In this short piece of article, we will discuss the oscillation of a freely suspended bar magnet in a uniform magnetic field. We also show that this oscillation is a simple harmonic in nature and will also derive an expression for the time period of oscillation of a freely suspended bar magnet, so let’s get started…

## Oscillation of a freely suspended magnet

Let’s take a bar magnet and place it into a uniform magnetic field. As we know that in the equilibrium position, the magnetic dipole lies along $\vec{B}$. When it is slightly rotated from its equilibrium position and released, it begins to vibrate about the field direction under the restoring torque, given as $$\tau=-mB\sin\theta$$ Here negative sign indicates that the direction of torque $\tau$ is so as to decrease $\theta$.
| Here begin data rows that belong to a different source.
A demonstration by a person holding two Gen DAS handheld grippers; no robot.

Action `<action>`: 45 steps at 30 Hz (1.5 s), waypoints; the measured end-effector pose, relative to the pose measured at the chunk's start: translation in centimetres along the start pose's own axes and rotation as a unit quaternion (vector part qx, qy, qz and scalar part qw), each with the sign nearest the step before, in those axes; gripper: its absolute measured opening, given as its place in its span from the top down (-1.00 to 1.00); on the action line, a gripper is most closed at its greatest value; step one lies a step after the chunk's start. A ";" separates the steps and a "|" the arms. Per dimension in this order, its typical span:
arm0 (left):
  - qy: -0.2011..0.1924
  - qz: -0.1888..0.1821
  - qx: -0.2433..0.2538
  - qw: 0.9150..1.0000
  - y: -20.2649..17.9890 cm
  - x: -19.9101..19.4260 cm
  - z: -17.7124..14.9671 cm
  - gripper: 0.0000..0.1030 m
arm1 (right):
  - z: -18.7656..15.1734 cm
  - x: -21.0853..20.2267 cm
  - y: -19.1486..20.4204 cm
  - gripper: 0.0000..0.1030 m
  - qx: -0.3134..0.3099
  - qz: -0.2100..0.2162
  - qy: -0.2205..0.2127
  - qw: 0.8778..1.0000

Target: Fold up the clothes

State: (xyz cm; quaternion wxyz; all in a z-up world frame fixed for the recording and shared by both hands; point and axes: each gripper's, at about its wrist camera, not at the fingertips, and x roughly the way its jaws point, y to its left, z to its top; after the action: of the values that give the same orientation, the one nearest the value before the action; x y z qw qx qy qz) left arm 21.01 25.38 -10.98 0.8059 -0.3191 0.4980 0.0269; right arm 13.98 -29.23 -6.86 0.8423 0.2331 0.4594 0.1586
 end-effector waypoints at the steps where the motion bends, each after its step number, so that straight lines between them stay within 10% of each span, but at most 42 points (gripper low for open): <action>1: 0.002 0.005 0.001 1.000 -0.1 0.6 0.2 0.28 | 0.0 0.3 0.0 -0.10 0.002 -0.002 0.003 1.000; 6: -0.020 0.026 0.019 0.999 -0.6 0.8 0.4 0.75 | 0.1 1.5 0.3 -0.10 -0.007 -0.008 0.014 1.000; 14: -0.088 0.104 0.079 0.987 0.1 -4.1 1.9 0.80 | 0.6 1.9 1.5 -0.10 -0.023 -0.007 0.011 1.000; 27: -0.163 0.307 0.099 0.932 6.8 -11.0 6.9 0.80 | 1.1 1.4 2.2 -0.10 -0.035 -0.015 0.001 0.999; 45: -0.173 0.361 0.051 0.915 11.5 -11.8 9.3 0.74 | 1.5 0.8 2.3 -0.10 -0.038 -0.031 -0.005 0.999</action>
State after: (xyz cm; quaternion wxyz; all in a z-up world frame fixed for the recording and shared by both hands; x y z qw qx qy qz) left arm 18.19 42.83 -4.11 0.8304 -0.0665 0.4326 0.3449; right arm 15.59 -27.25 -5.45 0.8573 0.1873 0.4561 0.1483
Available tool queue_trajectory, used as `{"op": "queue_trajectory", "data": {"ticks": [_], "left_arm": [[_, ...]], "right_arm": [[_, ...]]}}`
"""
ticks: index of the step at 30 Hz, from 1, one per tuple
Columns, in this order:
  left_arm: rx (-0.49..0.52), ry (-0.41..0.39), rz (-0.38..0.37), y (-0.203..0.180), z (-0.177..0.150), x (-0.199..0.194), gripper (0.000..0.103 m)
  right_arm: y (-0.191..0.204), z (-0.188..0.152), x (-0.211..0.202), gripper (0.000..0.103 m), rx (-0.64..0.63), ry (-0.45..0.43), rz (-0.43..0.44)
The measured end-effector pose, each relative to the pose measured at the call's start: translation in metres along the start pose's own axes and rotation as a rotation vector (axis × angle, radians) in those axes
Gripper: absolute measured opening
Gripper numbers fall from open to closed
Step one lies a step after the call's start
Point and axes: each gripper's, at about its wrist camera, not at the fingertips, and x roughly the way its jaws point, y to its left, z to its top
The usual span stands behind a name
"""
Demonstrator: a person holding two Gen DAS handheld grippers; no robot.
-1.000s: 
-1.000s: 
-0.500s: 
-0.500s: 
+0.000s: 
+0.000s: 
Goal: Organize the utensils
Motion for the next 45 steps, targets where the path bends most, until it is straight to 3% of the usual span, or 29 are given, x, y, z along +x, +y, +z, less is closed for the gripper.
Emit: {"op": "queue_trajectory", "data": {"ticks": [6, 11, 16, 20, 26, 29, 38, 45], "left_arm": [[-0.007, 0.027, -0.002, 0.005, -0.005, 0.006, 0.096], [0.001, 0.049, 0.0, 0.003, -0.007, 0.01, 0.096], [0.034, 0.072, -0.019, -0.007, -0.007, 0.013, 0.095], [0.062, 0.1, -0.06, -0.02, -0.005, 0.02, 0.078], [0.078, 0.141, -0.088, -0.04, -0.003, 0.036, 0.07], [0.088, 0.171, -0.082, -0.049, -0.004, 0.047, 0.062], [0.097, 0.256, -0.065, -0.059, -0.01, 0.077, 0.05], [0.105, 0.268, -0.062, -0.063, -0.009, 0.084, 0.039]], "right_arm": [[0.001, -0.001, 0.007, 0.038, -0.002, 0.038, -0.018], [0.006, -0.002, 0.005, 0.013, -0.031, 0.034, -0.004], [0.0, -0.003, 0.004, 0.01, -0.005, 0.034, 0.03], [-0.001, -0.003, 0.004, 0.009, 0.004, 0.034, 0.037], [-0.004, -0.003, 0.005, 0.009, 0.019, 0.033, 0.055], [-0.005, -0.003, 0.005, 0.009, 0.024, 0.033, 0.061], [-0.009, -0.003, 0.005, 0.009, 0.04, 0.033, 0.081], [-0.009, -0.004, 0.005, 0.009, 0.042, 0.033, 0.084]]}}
For the small angular displacement $\theta$, $\sin\theta =\theta$. $$\therefore\quad \tau =-mB\theta$$

If $I$ is the moment of inertia of the magnetic material, then the deflecting torque on the magnetic is $$\tau =I\alpha = I\frac{d^2\theta}{dt^2}$$ In the equilibrium condition, $$\text{Deflecting torque = Restoring torque}$$ $$\therefore\quad I\frac{d^2\theta}{dt^2}=-mB\theta$$ $$\text{or}\qquad \frac{d^2\theta}{dt^2}=-\frac{mB}{I}\theta=-\omega^2\theta$$

Here, you can clearly see that the angular acceleration $\frac{d^2\theta}{dt^2}$ is directly proportional to angular displacement $\theta$. Hence the oscillation of a freely suspended magnet in a uniform magnetic field is simple harmonic. The time period of oscillation of a freely suspended magnet in a uniform magnetic field is given by using the above relation as $$\boxed{T=\frac{2\pi}{\omega}=2\pi\sqrt{\frac{I}{mB}}}$$